In this example, the subquery (SELECT department_id, COUNT(*) AS faculty_count FROM Faculty GROUP BY department_id) calculates the number of faculty members in each department. Furthermore, the main query then joins this result to the Faculty and Department tables.

3.4. Nested Subqueries

Nested subqueries are subqueries contained within other subqueries. Furthermore, they’re used for complex operations where multiple levels of queries are required.
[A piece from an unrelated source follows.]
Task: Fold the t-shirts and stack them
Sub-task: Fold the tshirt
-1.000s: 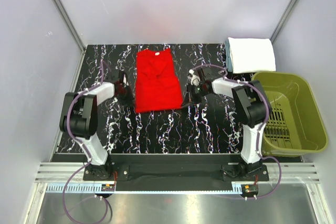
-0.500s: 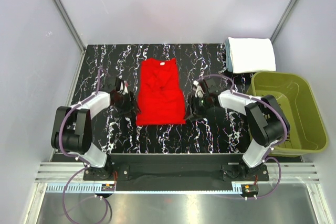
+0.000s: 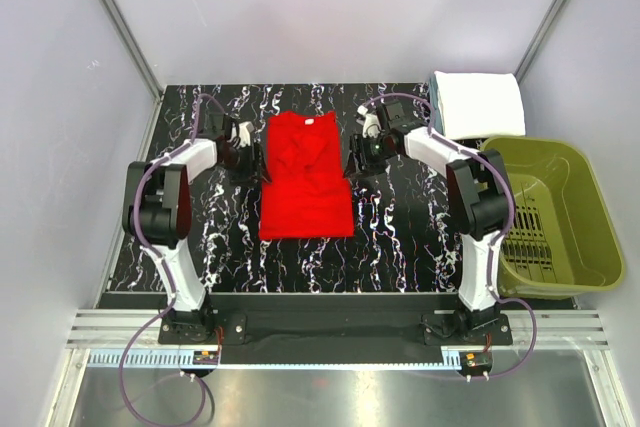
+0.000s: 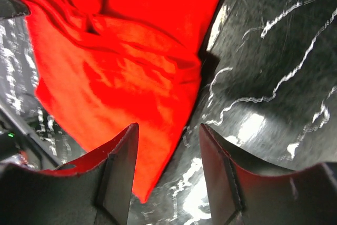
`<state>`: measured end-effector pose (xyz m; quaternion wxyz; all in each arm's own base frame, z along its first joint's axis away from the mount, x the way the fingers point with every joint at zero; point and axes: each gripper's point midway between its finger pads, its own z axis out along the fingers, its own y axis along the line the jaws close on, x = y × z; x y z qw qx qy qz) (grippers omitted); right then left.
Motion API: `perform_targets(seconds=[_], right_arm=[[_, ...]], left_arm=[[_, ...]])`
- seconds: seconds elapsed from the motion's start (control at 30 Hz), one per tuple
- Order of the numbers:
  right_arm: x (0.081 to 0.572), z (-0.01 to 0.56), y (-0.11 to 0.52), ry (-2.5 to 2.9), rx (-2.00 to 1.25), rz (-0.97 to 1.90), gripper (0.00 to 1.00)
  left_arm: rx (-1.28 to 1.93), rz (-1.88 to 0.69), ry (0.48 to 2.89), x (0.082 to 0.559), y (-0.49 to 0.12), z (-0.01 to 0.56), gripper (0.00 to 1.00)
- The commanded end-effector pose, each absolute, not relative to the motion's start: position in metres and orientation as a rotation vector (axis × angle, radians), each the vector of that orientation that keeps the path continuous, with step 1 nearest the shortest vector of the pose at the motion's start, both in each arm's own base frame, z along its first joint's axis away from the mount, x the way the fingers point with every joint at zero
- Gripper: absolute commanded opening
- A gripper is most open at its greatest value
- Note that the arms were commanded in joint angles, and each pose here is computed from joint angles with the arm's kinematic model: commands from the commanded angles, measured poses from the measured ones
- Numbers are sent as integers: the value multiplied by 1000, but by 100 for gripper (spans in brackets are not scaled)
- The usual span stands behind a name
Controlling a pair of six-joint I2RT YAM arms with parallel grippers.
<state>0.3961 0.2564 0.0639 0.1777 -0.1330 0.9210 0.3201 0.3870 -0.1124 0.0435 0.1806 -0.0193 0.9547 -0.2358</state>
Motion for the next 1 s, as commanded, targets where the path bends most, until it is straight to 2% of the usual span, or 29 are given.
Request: perform_targets(seconds=[0.0, 0.23, 0.33, 0.37, 0.47, 0.67, 0.77, 0.9, 0.97], right_arm=[[405, 64, 258, 2573, -520, 884, 57], [415, 37, 258, 2605, -540, 912, 57], [420, 31, 256, 2600, -533, 914, 56], [419, 32, 258, 2591, -538, 950, 54], [423, 33, 260, 2566, -526, 1013, 51], [420, 33, 270, 2544, -542, 1115, 47], [419, 33, 274, 2527, -540, 1162, 46], [421, 37, 279, 2504, -539, 1213, 37], [421, 40, 280, 2497, -533, 1219, 17]], left_arm=[[60, -715, 2696, 392, -116, 44, 62], [82, -678, 2660, 406, -110, 47, 61], [83, -706, 2642, 411, -111, 48, 52], [86, -712, 2631, 413, -111, 50, 47], [93, -737, 2614, 416, -115, 52, 43], [99, -773, 2611, 416, -119, 53, 22], [92, -773, 2619, 417, -119, 53, 0], [65, -770, 2627, 418, -118, 54, 0], [48, -774, 2633, 417, -119, 54, 0]])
For example, let’s find the names of departments that have more faculty members than the departments with the fewest faculty members:

SELECT 
     d.name 
FROM 
     Department d 
WHERE 
     (SELECT COUNT(*) FROM Faculty f WHERE f.department_id = d.id) > 
     (SELECT MIN(faculty_count) 
      FROM (SELECT COUNT(*) AS faculty_count 
            FROM Faculty 
            GROUP BY department_id) AS subquery);
+--------------------------------+
| name                           |
|--------------------------------|
| Computer Science               |
| Electronics and Communications |
| Civil Engineering              |
| Mathematics                    |
+--------------------------------+
SELECT 4
Time: 0.011s

In this query, the nested subquery calculates the number of faculty members in each department. Also, we find the minimum number of faculty members across the departments. The output of this query lists all departments that have more faculty members than the department with the fewest faculty members.

4. Differences

Let’s look at the key differences between a join and a subquery:

Feature Join Subquery
Purpose A join combines rows from two or more tables based on a related column A subquery retrieves data based on the results of another query
Usage It’s mostly used in the FROM clause It’s used in SELECT, FROM, WHERE, or HAVING clauses
Complexity It can be more complex for multiple table joins It can simplify complex queries into manageable parts

5. Conclusion

In this article, we’ve looked at joins and subqueries for retrieving data from multiple tables. Joins generally combine rows based on related columns and are efficient for large datasets. Subqueries, on the other hand, perform operations within another query and can be very useful for filtering and aggregation.

Understanding the differences and knowing when to use each can greatly enhance the efficiency and readability of queries.